Thursday, March 10, 2011

 

Crime e castigo

Enquanto advogado há mais de duas décadas, já tive oportunidade de defender os interesses mais diversos e tive os clientes mais variados. Essa experiência de contato humano é naturalmente muito interessante e alarga-se muito com o contato também com muitos magistrados, judiciais e do ministério público, funcionários judiciais, colegas advogados, autoridades policiais diversas, pessoas na posição de partes contrárias, testemunhas (de ambos os lados) e até mirones rotinados em assistir a julgamentos por mero desfastio.

Não sendo um sabe-tudo, por vezes vejo-me na obrigação moral e profissional de remeter um ou outro caso para colega mais entendido ou especializado em matérias menos frequentes ou que me surgem como território mais desconhecido (sobretudo administrativo e fiscal).

Como advogado generalista, já estive (na área criminal) muitas vezes do lado da vítima, ajudando a reforçar a acusação, mas a maioria das vezes defendo réus pela prática dos mais diversos crimes, geralmente de pequena ou média gravidade.

Por dever de ofício já estive na posição de defender oficiosamente homicidas voluntários. E voltarei a fazê-lo se para isso for nomeado.

Mas recusei e recusarei o mandato forense para defender o homicida voluntário, pela razão seguinte:

Uma vez condenado, é legítimo ao homicida voluntário recorrer da pena aplicada, por achá-la sempre excessiva, como é natural.

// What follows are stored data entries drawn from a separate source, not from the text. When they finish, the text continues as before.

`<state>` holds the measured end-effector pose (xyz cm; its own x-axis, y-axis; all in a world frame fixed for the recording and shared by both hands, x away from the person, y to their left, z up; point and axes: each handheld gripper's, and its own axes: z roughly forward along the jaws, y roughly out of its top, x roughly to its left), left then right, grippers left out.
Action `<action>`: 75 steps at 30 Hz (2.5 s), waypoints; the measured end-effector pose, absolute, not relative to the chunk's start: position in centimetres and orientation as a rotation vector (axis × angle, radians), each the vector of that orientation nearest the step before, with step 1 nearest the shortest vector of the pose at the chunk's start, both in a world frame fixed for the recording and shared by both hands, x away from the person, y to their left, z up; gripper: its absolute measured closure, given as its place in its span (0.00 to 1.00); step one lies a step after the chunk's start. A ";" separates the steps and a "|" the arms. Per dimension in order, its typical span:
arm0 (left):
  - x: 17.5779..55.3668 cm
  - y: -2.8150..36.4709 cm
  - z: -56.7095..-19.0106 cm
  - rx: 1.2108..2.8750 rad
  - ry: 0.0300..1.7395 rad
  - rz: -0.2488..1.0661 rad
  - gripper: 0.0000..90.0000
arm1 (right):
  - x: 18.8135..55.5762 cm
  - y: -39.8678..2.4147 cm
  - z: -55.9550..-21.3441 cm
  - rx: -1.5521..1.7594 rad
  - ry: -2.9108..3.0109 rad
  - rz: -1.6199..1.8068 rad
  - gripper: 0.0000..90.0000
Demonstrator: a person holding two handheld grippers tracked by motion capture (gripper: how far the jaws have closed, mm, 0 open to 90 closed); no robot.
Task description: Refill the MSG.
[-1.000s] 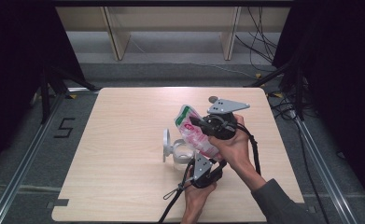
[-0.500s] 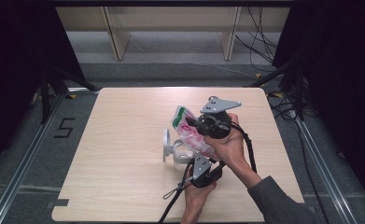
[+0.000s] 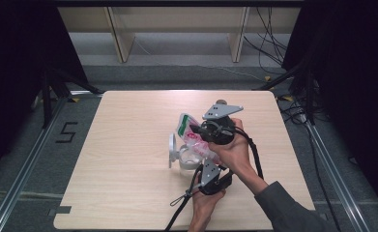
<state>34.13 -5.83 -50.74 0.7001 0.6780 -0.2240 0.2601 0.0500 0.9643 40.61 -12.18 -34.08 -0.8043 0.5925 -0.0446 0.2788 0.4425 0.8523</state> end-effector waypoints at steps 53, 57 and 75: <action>34.0 -5.7 -50.7 1.522 0.781 0.368 0.79 | 40.7 -11.1 -34.6 0.717 2.394 1.268 1.00; 34.0 -5.7 -50.7 1.516 0.776 0.369 0.79 | 40.7 -11.2 -34.5 0.726 2.387 1.298 1.00; 34.0 -5.5 -50.8 1.533 0.766 0.380 0.80 | 40.8 -11.3 -34.3 0.748 2.382 1.300 1.00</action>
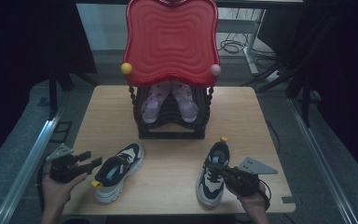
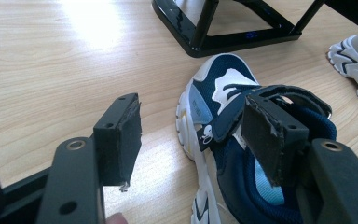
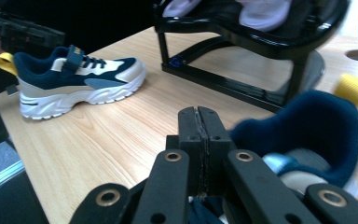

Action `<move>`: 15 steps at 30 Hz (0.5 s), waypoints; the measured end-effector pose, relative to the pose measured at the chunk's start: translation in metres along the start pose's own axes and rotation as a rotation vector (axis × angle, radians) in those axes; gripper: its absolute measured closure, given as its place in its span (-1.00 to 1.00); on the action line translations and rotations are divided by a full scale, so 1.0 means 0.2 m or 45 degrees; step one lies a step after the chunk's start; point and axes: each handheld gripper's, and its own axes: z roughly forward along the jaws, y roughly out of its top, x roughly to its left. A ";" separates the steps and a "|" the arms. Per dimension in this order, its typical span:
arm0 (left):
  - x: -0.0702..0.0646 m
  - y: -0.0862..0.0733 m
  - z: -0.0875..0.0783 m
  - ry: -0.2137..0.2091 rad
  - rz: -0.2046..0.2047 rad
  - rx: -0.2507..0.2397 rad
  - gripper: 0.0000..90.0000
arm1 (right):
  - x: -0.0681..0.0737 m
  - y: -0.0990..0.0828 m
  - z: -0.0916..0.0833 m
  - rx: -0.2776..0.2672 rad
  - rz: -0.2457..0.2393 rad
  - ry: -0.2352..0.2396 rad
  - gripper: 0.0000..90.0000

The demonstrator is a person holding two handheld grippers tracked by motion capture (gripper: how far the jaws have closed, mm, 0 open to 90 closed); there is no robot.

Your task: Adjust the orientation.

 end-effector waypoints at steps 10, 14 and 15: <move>-0.01 -0.01 0.01 -0.017 0.000 0.012 -0.16 | -0.08 -0.08 -0.10 0.017 0.038 -0.061 0.98; -0.01 -0.01 0.01 -0.014 -0.006 0.014 -0.16 | -0.10 -0.12 -0.12 0.033 0.035 -0.065 0.97; -0.01 -0.01 0.01 -0.013 -0.007 0.014 -0.16 | -0.11 -0.13 -0.13 0.039 0.039 -0.068 0.96</move>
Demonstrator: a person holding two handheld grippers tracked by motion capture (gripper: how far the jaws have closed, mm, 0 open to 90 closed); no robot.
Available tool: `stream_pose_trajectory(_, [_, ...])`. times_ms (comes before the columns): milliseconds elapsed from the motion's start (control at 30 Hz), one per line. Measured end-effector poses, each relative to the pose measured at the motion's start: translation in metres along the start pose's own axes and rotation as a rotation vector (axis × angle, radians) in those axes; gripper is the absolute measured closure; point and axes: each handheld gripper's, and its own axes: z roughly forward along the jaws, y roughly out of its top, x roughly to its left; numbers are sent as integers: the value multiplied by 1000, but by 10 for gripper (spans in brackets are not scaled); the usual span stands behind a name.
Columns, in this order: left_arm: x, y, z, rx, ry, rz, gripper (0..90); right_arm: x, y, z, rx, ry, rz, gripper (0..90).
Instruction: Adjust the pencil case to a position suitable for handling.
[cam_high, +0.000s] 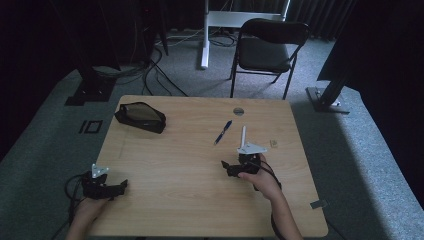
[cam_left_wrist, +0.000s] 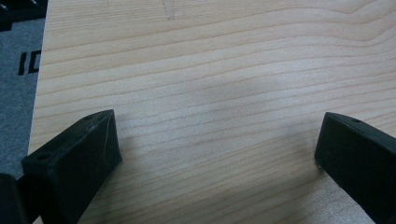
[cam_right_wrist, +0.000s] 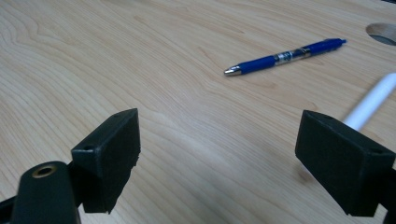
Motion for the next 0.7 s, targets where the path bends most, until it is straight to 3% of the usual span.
stream_pose_trajectory(700, [0,0,0,0,0,0,1,16,22,28,-11,41,-42,138])
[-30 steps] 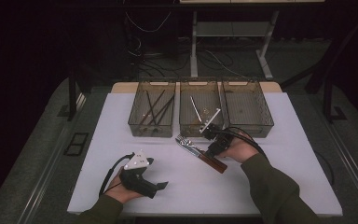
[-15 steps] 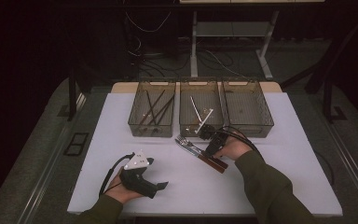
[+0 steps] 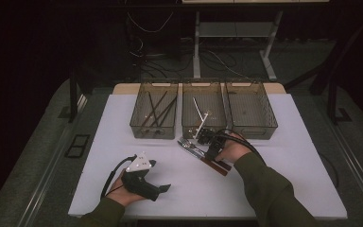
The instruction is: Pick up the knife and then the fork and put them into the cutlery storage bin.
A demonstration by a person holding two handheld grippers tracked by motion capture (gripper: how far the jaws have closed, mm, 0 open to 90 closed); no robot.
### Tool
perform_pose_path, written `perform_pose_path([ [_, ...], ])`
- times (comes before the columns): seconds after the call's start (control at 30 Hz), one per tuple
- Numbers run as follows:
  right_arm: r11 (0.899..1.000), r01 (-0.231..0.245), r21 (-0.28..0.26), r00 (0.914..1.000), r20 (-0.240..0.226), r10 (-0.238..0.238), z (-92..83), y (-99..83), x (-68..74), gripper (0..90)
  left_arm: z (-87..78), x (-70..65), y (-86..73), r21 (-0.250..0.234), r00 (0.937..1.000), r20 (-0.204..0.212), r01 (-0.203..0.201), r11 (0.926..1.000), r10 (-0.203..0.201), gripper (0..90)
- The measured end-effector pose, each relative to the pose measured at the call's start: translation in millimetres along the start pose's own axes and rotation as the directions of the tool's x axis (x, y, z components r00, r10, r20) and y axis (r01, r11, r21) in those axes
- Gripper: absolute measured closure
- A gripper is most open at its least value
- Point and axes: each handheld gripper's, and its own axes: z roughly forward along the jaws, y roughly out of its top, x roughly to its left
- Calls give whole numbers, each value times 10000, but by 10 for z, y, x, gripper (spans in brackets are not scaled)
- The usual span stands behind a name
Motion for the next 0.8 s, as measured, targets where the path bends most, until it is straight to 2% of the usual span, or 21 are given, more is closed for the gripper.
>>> perform_pose_path([
  [0.1, 10000, -65, -16, 10000, -41, 65, -2, 1, 1, 767, 1, 3, -2, -2, 10000, -11, 22, 10000, -22, 0],
  [0.33, 9997, -220, -67, 9997, -60, 220, -10, -10, 1, 773, -3, 0, 0, -16, 10000, -18, 15, 10000, -15, 0],
  [0.5, 9989, -374, -295, 9989, -305, 365, -31, -56, -21, 773, -4, 5, -2, -32, 10000, -25, 20, 10000, -21, 0],
  [0.53, 9988, -315, -368, 9991, -290, 305, -38, -74, -42, 773, -3, 5, -3, -44, 10000, -22, 30, 10000, -30, 0],
  [0.6, 9970, -503, -589, 9979, -433, 478, -64, -109, -59, 773, 0, 4, -3, -70, 10000, -29, 73, 9999, -73, 0],
  [0.67, 9966, -343, -750, 9987, -393, 314, -95, -152, -92, 773, 1, 4, -3, -73, 10000, -28, 80, 9999, -80, 0],
  [0.8, 9915, -382, -1245, 9979, -567, 313, -167, -240, -123, 773, 3, 6, -4, -63, 10000, -39, 87, 9999, -87, 0],
])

Ora, aí eu não poderia acompanhá-lo, porque qualquer pena aplicada ao homicida voluntário é, a meu ver, sempre curta, jamais excessiva. Não poderia apresentar em recurso argumentos para a sua diminuição quando em consciência sempre acharia o contrário.

Sabendo que não o posso acompanhar no previsível recurso, também não devo aceitar a defesa na primeira instância.




Mas porque é que eu acho que a pena aplicada ao homicida voluntário é sempre insuficiente?!

Porque esse é o crime capital, o único que verdadeiramente não tem perdão (porque quem poderia perdoar já não existe).

Nos crimes contra o Estado, este, reunidas as condições que entenda, pode perdoar.

Os crimes contra o património podem ser sempre perdoados, sobretudo se houver restituição do indevidamente obtido ou destruído.

Os outros crimes contra as pessoas podem ser perdoados pela vítima, assim o queira.

Por isso, qualquer pena pode ser vista como excessiva, pois sempre o crime, se perdoado, não teria pena alguma.

Só o homicídio voluntário não tem remédio nem perdão. É de uma gravidade extrema e sem par. Por ser absolutamente irreparável, toda a pena que, uma vez cumprida total ou parcialmente, permita a liberdade do homicida, é insuficiente e nessa medida injusta, porque dá como acertadas as contas com a justiça e a sociedade, o que é impossível nestes casos.

A pena mais próxima da pena justa seria, em teoria, a prisão perpétua. Qualquer outra está tanto mais afastada da justiça quanto menor for.
(Já a pena de morte, por alguns defendida, não é apropriada, por cair o Estado na prática do mesmo comportamento inamissível que condena, entrando em contradição insanável e inviabilizando a correção de eventual erro judiciário).

Da mesma forma, entendo que a pena de prisão por homicídio voluntário jamais deveria ser encurtada num só dia, por efeito de amnistia, liberdade condicional ou qualquer outra.

Eis porque não estou habilitado a patrocinar a defesa de homicidas voluntários. E no caso de ser nomeado defensor, só vou até à decisão de primeira instância.